Nigeria's Dangote refinery set to deliver first fuel
(Reuters) - Nigeria's newly operating Dangote refinery is due to deliver its first fuel into the local market within weeks in a key milestone toward long sought energy independence for Africa's top oil exporter.
Nigeria has relied on imports for most of the fuel it consumes but the $20-B refinery is set to turn it into a net exporter of fuel to other West African countries, in a huge potential shift of power and profit dynamics in the industry.
The first fuel should be hitting the market "anytime from now", a senior Dangote executive, speaking anonymously as the details were not public, told Reuters.
The development means Nigeria has been exporting less oil in recent months and could soon import less gasoline and diesel for domestic needs from oil majors and trading houses – a multi-billion-dollar annual trade that has persisted for decades.
Nigeria's national oil firm NNPC Ltd is set to supply the 650,000 barrel per day (bpd) plant with 4 million barrels in March, a source with direct knowledge of the matter told Reuters, bringing the total supplies since December to 12 million barrels, or roughly 100,000 bpd.
The source added that NNPC was allocating cargoes to the refinery on a spot basis. "They nominate and (NNPC gives) them based on availability; no minimum or maximum."
Dangote is also set to receive two cargoes of U.S. WTI crude from oil trader Trafigura, two of the sources said.
Neither privately-owned Dangote refinery nor state-owned NNPC immediately responded to an official Reuters request for comment.

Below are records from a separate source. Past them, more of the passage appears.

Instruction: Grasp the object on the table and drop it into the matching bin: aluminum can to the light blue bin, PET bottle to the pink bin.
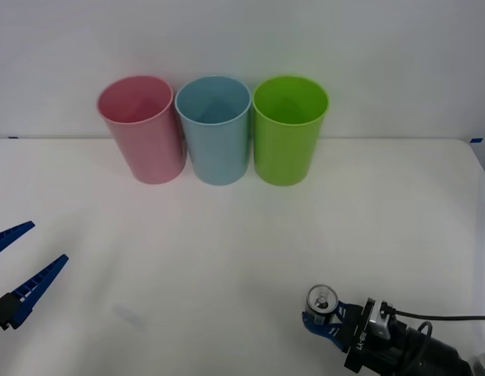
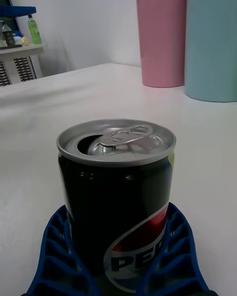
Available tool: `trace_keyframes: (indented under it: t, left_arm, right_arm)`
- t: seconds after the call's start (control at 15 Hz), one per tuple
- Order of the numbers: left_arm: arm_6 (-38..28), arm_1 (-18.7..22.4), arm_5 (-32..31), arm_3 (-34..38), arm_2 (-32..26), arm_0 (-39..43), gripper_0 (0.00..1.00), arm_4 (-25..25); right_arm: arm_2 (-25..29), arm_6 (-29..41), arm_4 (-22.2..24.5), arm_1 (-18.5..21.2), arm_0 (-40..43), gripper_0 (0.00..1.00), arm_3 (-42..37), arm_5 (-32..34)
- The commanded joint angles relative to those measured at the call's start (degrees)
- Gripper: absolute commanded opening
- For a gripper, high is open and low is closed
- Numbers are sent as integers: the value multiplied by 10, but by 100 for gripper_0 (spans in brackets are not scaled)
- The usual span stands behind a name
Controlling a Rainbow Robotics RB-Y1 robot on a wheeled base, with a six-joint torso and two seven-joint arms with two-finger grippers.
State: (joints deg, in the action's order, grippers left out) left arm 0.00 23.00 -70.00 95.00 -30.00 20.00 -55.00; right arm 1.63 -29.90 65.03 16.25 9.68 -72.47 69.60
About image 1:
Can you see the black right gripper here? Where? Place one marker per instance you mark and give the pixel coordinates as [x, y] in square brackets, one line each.
[361, 344]

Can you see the dark drink can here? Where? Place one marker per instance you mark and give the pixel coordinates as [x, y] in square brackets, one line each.
[321, 303]

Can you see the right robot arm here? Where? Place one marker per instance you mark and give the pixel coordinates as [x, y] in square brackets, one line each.
[438, 356]

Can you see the pink plastic bin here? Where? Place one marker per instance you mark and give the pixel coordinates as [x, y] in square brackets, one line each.
[152, 149]

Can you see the green plastic bin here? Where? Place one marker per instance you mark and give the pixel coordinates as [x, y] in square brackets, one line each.
[285, 152]

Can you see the pale blue plastic bin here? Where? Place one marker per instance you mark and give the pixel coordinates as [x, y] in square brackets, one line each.
[218, 152]

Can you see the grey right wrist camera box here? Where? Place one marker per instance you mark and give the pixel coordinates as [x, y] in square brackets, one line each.
[383, 319]

The refinery, Africa's largest, was built on a peninsula on the outskirts of the commercial capital Lagos by the continent's richest man Aliko Dangote.
It is producing and storing diesel, naphtha, jet fuel, and residual oil, one of the sources said. Tests to determine if the supplies meet quality standards are in final stages, the Dangote executive added.
Reaching full capacity could take months and Dangote has said it will start by refining 350,000 bpd and aims to ramp up to full production later this year.